En Madrid, las tradiciones populares y la religiosidad se mezclan. Una prueba más de ello ha sido la fiesta de Santa María de la Cabeza, que se celebraba este 9 de septiembre en la Colegiata de San Isidro. Una oportunidad para contemplar a la esposa de San Isidro «como modelo y ejemplo actual de vida cristiana», en palabras de Jorge Matas, teniente de Hermano Mayor-Presidente de la Real, Muy Ilustre y Primitiva Congregación de san Isidro de naturales de Madrid, que al inicio de la Eucaristía hacía un semblante de la vida de la santa.
Una mujer santa
Estamos ante la figura de «una mujer santa, humilde, trabajadora, buena esposa y madre de familia, virtuosa, devota, y, tras el milagro de la vuelta a la vida de su hijo Illán que cayó a un pozo, contemplativa en la oración, casi ermitaña al cuidado permanente de la Ermita de la Virgen de Torrelaguna», recordó. Sus reliquias, presentes en la celebración y veneradas al final de esta, se conservan desde 1769 en el retablo del altar mayor de la Colegiata de San Isidro, al lado del cuerpo incorrupto de su esposo.

Una celebración para «hacer eco de cada una de las palabras que hemos escuchado, un eco que es nuestra oración, un eco que es nuestra vida, un eco que se traduce en cada una de las palabras de hoy, que Dios nos ha regalado a través de esta Santa Liturgia», decía el presidente de la celebración y párroco de la Colegiata de San Isidro, Pedro Muñoz. A la luz del texto de las Bienaventuranzas, reflexionaba sobre las calumnias y murmuraciones contra Santa María de la Cabeza acusándola de no ser fiel o de malgastar el tiempo en la ermita de Nuestra Señora de la Piedad, y como el propio San Isidro, entristecido pero confiado, vio con sus propios ojos que eso no era así, al ver a la santa cruzar las aguas enfurecidas del río Jarama sobre su mantilla, entre destellos de luz.
Una escena en que las dijo ver presentes las palabras de San Agustín, que «enseñaba frecuentemente que el agua embravecida representa las tribulaciones del mundo, los problemas de la vida cotidiana, las sabidurías y las dificultades de la convivencia». Recordaba las palabras del obispo de Hipona, que decía que «si Cristo está en tu alma, no temas a la tempestad», algo que en el caso de Santa María de la Cabeza la levó a atravesar las aguas del Jarama «porque su corazón, su vida entera, descansaba segura en Dios».

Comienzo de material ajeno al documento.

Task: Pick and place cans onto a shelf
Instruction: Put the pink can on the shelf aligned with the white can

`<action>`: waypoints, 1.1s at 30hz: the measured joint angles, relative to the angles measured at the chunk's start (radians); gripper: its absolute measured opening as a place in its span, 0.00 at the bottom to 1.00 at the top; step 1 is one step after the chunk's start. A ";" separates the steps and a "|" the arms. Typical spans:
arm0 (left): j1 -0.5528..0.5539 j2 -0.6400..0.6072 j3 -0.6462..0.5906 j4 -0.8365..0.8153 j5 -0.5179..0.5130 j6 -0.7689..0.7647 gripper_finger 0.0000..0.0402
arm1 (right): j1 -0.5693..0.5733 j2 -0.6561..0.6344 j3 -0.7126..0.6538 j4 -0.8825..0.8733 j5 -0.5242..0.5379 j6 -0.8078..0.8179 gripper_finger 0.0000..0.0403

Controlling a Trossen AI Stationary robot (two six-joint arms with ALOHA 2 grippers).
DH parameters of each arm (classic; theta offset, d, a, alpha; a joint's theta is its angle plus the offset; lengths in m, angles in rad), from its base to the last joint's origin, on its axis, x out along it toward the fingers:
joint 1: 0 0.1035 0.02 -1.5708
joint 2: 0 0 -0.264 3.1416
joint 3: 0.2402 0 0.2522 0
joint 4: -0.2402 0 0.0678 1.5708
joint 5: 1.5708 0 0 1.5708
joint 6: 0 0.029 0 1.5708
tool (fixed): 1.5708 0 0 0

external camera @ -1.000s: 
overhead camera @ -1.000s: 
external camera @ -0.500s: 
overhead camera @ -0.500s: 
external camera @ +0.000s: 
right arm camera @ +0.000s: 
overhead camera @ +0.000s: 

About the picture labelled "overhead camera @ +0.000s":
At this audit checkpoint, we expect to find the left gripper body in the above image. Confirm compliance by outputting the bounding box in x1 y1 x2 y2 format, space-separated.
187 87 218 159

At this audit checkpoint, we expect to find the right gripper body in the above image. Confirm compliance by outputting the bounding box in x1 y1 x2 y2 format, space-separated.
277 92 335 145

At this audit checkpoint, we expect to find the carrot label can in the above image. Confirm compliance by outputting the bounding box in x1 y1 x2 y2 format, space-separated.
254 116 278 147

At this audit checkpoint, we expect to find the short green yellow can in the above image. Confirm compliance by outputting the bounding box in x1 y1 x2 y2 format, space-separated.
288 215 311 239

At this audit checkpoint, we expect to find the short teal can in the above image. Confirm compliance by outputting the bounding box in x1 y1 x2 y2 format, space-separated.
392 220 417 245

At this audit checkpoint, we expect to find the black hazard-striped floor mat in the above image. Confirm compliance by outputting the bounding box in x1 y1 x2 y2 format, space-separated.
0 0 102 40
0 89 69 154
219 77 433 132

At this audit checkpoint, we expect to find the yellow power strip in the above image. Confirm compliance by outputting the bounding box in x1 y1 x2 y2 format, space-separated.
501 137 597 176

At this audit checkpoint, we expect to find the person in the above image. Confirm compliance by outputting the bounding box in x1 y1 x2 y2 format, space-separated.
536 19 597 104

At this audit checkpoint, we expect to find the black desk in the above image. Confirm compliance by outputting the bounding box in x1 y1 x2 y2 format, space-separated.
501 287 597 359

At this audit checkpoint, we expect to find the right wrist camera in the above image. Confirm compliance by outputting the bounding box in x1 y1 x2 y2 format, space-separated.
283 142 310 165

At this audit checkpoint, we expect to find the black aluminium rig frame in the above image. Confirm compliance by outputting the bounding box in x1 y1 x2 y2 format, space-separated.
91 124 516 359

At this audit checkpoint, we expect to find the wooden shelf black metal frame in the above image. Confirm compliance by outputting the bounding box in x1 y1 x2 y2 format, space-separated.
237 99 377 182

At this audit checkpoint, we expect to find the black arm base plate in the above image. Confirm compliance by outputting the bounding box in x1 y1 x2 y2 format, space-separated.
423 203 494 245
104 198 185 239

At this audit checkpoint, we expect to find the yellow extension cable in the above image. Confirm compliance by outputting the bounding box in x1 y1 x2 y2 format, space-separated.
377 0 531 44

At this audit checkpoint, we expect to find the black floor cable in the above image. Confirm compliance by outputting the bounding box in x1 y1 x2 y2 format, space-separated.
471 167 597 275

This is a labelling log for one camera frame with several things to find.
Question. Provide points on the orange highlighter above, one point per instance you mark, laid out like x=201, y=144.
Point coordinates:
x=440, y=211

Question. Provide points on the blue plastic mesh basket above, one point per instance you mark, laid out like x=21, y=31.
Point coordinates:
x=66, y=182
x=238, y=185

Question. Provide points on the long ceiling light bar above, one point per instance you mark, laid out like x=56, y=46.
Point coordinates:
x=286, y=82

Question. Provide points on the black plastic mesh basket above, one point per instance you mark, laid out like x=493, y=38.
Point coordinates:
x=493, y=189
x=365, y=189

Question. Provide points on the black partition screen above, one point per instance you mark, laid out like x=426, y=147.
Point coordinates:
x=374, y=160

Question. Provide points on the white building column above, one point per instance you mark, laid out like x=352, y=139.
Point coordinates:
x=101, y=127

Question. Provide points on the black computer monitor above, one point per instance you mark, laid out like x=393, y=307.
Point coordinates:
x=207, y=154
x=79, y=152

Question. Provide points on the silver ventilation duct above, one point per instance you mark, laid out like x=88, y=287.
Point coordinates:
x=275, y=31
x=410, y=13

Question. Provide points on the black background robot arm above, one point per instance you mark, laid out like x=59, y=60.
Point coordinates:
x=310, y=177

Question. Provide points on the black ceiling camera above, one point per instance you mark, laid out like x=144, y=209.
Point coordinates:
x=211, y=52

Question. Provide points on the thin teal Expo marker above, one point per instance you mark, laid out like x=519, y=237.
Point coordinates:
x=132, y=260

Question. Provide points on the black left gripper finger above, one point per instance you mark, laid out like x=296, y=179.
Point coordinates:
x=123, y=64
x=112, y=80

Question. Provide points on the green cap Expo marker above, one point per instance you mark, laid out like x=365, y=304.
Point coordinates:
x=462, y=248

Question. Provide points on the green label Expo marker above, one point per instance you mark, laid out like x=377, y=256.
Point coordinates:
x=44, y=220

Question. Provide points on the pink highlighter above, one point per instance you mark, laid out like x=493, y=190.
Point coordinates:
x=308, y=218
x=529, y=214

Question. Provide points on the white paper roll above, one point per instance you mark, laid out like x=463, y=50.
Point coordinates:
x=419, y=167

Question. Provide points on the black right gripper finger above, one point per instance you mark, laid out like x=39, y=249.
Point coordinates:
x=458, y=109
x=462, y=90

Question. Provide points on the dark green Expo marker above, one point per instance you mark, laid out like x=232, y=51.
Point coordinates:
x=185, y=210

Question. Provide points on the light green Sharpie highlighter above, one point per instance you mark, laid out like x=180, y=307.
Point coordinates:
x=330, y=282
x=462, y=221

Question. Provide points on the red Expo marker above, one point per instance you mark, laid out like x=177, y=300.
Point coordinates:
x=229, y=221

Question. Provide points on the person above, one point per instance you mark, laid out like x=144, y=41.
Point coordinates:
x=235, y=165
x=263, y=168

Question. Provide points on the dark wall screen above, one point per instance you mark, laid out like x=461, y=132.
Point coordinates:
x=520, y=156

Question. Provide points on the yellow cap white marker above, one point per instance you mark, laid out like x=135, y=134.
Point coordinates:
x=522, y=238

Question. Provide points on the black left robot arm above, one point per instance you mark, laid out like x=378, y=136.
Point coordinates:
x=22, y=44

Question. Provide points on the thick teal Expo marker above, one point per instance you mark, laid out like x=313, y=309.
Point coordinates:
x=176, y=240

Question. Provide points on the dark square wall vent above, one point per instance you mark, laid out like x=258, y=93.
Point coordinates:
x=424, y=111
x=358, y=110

Santidad de vida y oración confiada
Una idea también presente en el pensamiento de San Juan Crisóstomo, que afirmaba que «la oración es el puerto para los que sufren la tempestad», una realidad presente en la gente humilde y sencilla que cada día sube al camarín donde se conservan las reliquias de la santa junto al cuerpo incorrupto de San Isidro. Eso porque «la calumnia no se vence con venganza y gritos, sino con la santidad de la vida y con la oración confiada», algo presente en «una santa mujer que sólo vivía para amar a Dios, a su esposo y a los más necesitados».
En un Madrid, «en el que también nosotros atravesamos a menudo ríos turbulentos, pongamos nuestra vida, nuestras preocupaciones de familia, cansancios en el trabajo, divisiones o pruebas diversas en esta mujer, mujer santa, mujer fuerte, mujer confiada en el amor de Dios, que nos grita en silencio: no estáis solos, yo estoy ahí», subrayó Pedro Muñoz.

Fe para cruzar cualquier dificultad
Desde ahí, llamó a que la devoción a Santa María de la Cabeza no se quede solo en lo externo de la celebración, sino que «aprendamos de ella a hacer un hogar, una iglesia doméstica. Esa es la iglesia que quiere Cristo para el mundo y para nuestra ciudad, donde la fe sea cimiento, donde se perdone con prontitud, donde el esposo y la esposa se apoyen mutuamente en el camino de la santidad». Y que, por intercesión de ella, «nos alcance de Dios una fe capaz de cruzar cualquier río, cualquier dificultad».
Una fiesta que contó con la presencia de diversas hermandades y grupos tradicionales, en la que se recuerda a una santa singular, pues ya en el siglo XII, su figura cobró una importancia poco común entre las mujeres de la época. Un matrimonio de santos que con su vida comprometida con el evangelio llegaron a la santidad en lo cotidiano, y pueden ser un ejemplo actual como referencia de vida.